## Work to be completed
Your task is to copy each line of the material that holds the word "above".

*** Source material Section Begins ***

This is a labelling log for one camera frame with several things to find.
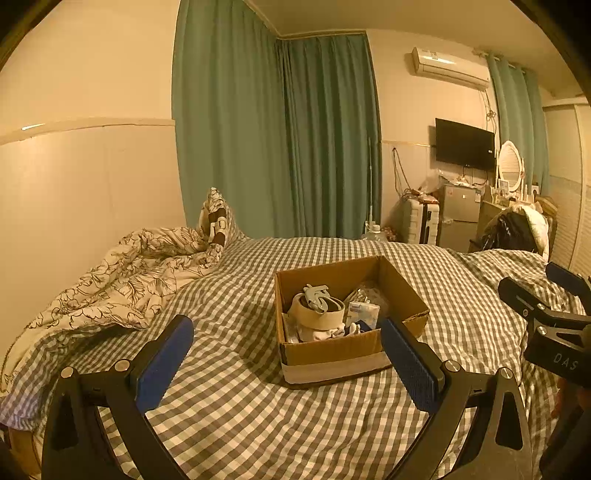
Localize floral duvet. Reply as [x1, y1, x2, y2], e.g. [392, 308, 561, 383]
[0, 225, 232, 402]

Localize person's right hand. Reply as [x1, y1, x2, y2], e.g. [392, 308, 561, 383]
[551, 376, 571, 420]

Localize white air conditioner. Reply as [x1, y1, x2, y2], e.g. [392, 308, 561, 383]
[409, 47, 491, 91]

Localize air conditioner cables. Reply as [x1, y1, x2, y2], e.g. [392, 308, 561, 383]
[482, 90, 500, 136]

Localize patterned pillow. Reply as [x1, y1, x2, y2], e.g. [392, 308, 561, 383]
[198, 187, 246, 253]

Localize black jacket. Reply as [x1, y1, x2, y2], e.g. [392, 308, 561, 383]
[479, 212, 539, 253]

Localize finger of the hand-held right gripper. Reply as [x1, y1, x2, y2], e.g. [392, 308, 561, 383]
[498, 276, 591, 334]
[546, 261, 591, 302]

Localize white louvred wardrobe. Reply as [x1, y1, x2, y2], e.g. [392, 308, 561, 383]
[542, 99, 591, 278]

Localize white cloth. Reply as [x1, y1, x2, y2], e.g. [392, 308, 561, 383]
[284, 320, 347, 343]

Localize grey hair claw clip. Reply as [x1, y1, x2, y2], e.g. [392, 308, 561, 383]
[302, 284, 331, 311]

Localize green window curtain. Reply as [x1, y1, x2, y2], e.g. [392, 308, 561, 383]
[486, 53, 550, 197]

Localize white suitcase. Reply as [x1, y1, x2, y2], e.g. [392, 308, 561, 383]
[401, 197, 442, 246]

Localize white oval vanity mirror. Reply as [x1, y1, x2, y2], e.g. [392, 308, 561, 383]
[496, 140, 527, 193]

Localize orange wall cable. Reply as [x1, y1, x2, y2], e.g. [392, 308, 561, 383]
[391, 148, 413, 195]

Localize beige tape roll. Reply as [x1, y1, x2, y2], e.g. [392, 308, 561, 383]
[290, 295, 346, 330]

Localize grey small fridge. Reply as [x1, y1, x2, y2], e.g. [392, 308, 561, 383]
[436, 184, 484, 254]

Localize clear plastic bag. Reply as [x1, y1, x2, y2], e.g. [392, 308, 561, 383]
[353, 281, 391, 306]

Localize dressing table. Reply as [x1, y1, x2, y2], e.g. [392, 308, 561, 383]
[479, 198, 514, 241]

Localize white jacket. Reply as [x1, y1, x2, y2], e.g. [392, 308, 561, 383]
[518, 205, 553, 257]

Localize blue tissue packet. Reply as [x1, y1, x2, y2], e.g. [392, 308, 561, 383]
[348, 301, 380, 330]

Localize white pole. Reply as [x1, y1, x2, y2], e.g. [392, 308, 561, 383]
[366, 137, 376, 227]

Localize brown cardboard box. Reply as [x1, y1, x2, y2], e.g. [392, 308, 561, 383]
[274, 256, 431, 389]

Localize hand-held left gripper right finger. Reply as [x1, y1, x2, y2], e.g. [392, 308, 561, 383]
[379, 318, 533, 480]

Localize black wall television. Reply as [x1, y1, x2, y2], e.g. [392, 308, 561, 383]
[435, 118, 496, 171]

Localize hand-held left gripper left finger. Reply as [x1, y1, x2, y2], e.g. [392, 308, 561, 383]
[41, 315, 195, 480]

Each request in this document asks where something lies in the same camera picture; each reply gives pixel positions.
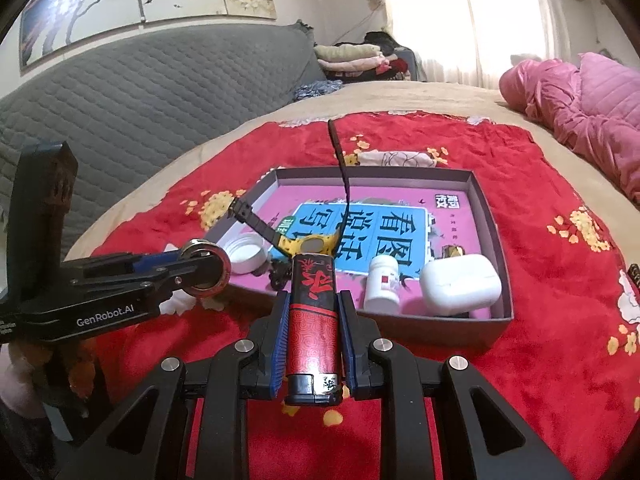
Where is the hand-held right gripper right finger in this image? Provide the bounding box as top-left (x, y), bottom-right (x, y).
top-left (337, 290), bottom-right (573, 480)

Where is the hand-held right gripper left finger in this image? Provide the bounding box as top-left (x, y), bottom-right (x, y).
top-left (57, 290), bottom-right (291, 480)

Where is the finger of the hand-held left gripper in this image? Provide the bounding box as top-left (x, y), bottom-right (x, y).
top-left (82, 259), bottom-right (227, 312)
top-left (62, 249), bottom-right (202, 281)

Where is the red and black lighter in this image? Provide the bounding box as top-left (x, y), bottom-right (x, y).
top-left (284, 254), bottom-right (345, 407)

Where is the white plastic jar lid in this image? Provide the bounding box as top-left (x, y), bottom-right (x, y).
top-left (220, 234), bottom-right (269, 276)

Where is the shallow grey cardboard box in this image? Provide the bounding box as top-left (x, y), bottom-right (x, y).
top-left (202, 167), bottom-right (515, 356)

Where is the yellow watch with black strap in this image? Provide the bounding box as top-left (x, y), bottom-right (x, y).
top-left (227, 119), bottom-right (353, 291)

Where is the white earbuds case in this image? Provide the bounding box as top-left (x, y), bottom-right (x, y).
top-left (419, 254), bottom-right (502, 317)

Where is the person's left forearm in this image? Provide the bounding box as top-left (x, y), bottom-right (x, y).
top-left (0, 355), bottom-right (51, 418)

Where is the person's left hand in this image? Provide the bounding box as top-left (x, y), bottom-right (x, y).
top-left (15, 340), bottom-right (98, 406)

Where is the pink and blue book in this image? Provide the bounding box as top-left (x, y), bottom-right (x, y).
top-left (250, 185), bottom-right (493, 321)

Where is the grey quilted headboard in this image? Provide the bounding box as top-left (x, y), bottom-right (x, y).
top-left (0, 22), bottom-right (328, 261)

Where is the red floral blanket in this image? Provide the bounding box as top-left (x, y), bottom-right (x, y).
top-left (65, 112), bottom-right (640, 480)

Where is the blue patterned cloth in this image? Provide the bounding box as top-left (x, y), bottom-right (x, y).
top-left (292, 80), bottom-right (345, 102)

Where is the beige bed sheet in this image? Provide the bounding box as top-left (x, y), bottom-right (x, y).
top-left (65, 80), bottom-right (640, 286)

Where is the stack of folded clothes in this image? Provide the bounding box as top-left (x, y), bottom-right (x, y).
top-left (314, 31), bottom-right (418, 82)

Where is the pink quilted duvet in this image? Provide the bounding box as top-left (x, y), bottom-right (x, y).
top-left (499, 52), bottom-right (640, 206)

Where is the white window curtain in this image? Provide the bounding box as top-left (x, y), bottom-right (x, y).
top-left (375, 0), bottom-right (591, 90)

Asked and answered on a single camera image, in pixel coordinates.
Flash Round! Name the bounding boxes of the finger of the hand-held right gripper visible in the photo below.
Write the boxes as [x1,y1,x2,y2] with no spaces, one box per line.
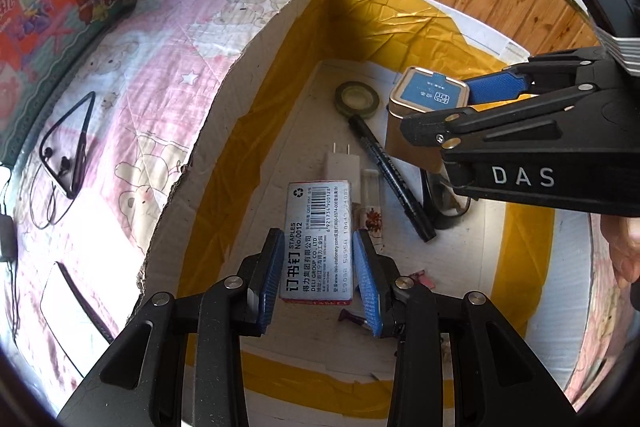
[467,47,608,108]
[400,88,608,150]

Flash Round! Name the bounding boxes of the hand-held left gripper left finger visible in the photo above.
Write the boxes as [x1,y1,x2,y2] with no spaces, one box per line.
[57,228,286,427]

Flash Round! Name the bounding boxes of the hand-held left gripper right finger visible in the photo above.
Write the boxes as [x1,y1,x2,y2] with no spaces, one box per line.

*** Source material Section Ends ***

## Output for this task
Flash Round! Name the bounding boxes of the hand-held left gripper left finger visible in the photo above.
Flash Round! Name the bounding boxes of the hand-held left gripper right finger visible in the photo above.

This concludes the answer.